_YOUR INSTRUCTIONS_
In the records below, some lines contain the word "holds". Copy each of them.

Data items
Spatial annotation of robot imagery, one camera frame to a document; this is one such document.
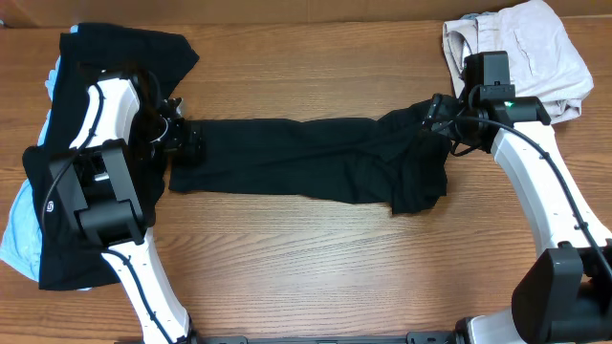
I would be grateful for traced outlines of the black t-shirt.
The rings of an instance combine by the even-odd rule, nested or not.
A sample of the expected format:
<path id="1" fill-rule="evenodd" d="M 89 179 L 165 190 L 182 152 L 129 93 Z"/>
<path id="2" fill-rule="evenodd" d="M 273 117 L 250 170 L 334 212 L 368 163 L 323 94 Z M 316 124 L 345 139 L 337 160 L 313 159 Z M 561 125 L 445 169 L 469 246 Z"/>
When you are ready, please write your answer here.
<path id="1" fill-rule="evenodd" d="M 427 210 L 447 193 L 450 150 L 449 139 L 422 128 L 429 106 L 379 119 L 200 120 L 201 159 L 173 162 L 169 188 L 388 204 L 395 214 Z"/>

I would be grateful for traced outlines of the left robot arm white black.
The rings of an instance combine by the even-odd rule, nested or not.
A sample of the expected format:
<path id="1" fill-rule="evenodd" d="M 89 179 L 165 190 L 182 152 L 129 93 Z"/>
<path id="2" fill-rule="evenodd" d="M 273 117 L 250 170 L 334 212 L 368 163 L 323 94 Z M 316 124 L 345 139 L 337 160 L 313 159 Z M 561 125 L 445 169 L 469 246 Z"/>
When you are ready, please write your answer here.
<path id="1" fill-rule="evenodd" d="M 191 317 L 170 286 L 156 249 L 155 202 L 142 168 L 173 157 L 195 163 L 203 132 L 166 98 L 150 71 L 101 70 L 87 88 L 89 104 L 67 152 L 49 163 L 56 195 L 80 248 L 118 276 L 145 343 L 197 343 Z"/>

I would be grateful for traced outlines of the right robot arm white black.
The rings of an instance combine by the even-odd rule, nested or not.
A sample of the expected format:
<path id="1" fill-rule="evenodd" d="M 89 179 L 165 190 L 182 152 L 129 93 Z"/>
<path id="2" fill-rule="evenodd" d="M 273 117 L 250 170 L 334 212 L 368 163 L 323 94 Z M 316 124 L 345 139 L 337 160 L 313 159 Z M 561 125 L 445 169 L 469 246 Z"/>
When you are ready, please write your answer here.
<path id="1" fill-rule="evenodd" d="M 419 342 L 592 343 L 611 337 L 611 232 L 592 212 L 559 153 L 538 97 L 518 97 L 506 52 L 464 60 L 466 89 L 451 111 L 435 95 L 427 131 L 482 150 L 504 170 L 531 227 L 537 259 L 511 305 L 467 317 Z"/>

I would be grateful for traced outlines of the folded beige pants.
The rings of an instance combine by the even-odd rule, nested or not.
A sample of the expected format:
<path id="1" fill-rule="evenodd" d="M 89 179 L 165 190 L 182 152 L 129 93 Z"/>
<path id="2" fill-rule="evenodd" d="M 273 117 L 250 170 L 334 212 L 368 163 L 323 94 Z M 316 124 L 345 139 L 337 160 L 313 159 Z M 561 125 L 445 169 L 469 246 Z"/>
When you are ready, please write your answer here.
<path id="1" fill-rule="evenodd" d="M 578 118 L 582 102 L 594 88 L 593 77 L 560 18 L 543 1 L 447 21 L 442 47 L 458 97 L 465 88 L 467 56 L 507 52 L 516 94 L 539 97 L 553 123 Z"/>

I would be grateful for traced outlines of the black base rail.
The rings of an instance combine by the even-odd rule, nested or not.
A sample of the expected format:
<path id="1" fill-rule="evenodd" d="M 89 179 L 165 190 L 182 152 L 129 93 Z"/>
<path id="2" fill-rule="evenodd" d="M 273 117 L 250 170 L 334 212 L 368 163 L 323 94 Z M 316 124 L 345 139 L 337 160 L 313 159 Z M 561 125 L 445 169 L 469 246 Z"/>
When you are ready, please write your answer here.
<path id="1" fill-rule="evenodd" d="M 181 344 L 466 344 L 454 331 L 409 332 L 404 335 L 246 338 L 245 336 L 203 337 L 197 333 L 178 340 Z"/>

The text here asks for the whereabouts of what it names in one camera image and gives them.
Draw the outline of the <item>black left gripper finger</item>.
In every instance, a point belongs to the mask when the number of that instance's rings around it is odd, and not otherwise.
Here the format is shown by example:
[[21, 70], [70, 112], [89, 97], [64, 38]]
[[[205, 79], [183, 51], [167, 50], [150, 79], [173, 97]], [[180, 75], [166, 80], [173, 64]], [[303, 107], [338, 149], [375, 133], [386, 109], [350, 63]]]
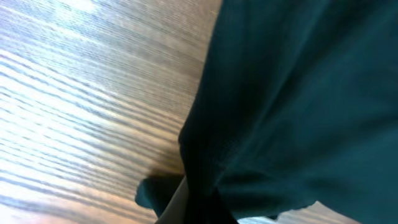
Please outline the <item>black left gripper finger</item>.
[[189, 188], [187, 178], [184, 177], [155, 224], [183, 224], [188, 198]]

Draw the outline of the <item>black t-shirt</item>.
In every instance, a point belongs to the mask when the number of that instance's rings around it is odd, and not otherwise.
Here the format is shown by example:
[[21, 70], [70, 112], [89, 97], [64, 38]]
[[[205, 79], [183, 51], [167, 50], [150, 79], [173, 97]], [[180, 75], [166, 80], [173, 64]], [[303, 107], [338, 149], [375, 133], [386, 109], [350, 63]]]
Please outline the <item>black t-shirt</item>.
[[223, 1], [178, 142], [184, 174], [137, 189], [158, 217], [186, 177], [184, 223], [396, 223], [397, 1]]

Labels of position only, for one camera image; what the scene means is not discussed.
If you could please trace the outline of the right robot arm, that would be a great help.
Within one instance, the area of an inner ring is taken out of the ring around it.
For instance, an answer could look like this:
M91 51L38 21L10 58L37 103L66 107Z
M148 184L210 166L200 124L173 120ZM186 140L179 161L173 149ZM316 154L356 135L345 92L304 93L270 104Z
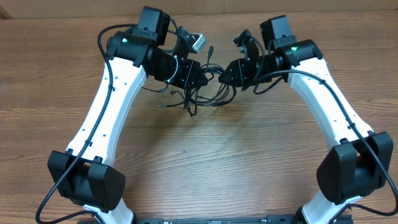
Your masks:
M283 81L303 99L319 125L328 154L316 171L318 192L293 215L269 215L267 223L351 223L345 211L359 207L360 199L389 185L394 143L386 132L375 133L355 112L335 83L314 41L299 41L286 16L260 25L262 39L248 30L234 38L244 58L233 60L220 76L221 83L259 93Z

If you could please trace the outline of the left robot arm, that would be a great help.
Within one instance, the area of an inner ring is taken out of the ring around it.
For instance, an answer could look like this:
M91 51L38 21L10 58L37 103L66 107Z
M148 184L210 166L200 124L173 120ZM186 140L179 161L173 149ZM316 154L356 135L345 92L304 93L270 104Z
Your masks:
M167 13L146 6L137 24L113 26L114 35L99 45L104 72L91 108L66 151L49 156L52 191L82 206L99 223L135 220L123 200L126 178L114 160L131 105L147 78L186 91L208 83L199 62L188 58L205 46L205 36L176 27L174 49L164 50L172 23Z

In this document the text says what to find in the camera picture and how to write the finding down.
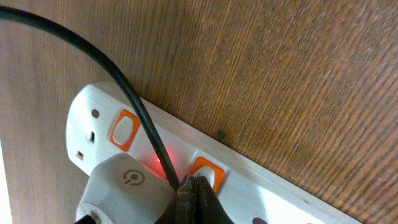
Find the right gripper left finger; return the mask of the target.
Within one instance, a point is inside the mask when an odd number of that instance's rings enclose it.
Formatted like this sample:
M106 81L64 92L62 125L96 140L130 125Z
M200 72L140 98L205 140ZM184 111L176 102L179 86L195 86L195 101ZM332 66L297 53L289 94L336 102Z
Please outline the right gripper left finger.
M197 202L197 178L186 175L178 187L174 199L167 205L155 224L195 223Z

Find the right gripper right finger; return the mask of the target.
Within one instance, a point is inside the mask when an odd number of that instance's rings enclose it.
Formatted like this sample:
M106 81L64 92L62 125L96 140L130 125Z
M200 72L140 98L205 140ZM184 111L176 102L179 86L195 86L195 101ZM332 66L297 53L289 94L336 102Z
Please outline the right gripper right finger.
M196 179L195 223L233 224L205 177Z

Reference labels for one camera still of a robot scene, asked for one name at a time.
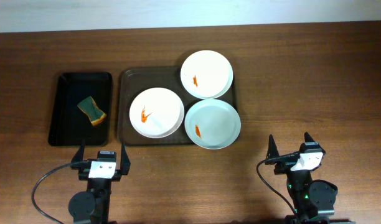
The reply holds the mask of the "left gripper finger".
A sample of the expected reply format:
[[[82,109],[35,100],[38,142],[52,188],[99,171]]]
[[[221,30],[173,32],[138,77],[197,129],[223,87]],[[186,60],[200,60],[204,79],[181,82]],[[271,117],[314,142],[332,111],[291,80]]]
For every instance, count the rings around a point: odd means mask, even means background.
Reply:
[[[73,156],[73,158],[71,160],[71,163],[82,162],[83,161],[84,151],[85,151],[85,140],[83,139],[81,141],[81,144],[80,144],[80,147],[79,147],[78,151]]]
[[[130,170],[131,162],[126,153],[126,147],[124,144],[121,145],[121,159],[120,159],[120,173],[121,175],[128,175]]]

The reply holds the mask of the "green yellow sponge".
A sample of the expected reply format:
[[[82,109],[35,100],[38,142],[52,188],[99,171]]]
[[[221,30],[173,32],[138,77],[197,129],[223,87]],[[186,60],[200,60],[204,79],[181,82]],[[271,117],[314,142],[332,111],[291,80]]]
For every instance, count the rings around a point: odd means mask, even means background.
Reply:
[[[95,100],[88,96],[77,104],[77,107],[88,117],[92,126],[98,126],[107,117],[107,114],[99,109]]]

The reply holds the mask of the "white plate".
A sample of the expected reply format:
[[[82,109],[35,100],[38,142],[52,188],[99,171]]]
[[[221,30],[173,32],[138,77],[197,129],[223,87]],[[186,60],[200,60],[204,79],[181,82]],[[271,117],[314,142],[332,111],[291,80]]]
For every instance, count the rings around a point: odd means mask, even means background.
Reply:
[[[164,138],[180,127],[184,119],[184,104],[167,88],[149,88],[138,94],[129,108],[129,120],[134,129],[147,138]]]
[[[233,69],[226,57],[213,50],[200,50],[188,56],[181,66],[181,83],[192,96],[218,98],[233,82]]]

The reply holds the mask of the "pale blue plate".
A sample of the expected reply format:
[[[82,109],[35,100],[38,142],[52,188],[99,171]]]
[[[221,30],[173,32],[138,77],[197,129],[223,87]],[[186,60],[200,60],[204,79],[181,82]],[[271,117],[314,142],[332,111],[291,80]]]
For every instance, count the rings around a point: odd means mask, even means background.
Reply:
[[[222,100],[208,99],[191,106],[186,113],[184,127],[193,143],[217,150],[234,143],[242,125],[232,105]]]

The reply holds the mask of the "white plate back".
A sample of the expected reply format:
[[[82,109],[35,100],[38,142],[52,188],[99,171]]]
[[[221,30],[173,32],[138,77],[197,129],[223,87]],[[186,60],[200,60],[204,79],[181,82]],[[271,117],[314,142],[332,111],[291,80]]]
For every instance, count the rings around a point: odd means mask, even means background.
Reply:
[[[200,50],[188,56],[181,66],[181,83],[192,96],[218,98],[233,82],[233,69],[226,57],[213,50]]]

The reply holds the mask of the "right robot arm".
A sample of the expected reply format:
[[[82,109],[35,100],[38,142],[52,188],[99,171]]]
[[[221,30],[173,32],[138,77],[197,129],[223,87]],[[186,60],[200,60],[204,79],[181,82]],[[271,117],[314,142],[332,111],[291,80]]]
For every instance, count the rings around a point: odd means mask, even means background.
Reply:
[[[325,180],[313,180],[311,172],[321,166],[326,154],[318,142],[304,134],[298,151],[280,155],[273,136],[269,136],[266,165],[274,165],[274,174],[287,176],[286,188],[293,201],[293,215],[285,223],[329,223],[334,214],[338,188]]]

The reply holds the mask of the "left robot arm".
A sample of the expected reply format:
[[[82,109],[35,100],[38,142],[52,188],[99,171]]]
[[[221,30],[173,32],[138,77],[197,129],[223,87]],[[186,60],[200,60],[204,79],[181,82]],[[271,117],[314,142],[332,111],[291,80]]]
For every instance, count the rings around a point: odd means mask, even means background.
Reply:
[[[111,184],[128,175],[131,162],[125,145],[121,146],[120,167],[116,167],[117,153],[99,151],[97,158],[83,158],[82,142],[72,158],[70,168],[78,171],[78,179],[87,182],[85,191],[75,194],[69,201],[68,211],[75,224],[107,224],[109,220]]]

_ANSWER TO THE EXERCISE_
The reply holds the mask of the "left gripper finger".
The reply holds the mask of the "green yellow sponge".
The reply holds the mask of the "white plate".
The reply holds the mask of the "pale blue plate".
The reply holds the mask of the "white plate back".
The reply holds the mask of the "right robot arm".
The reply holds the mask of the "left robot arm".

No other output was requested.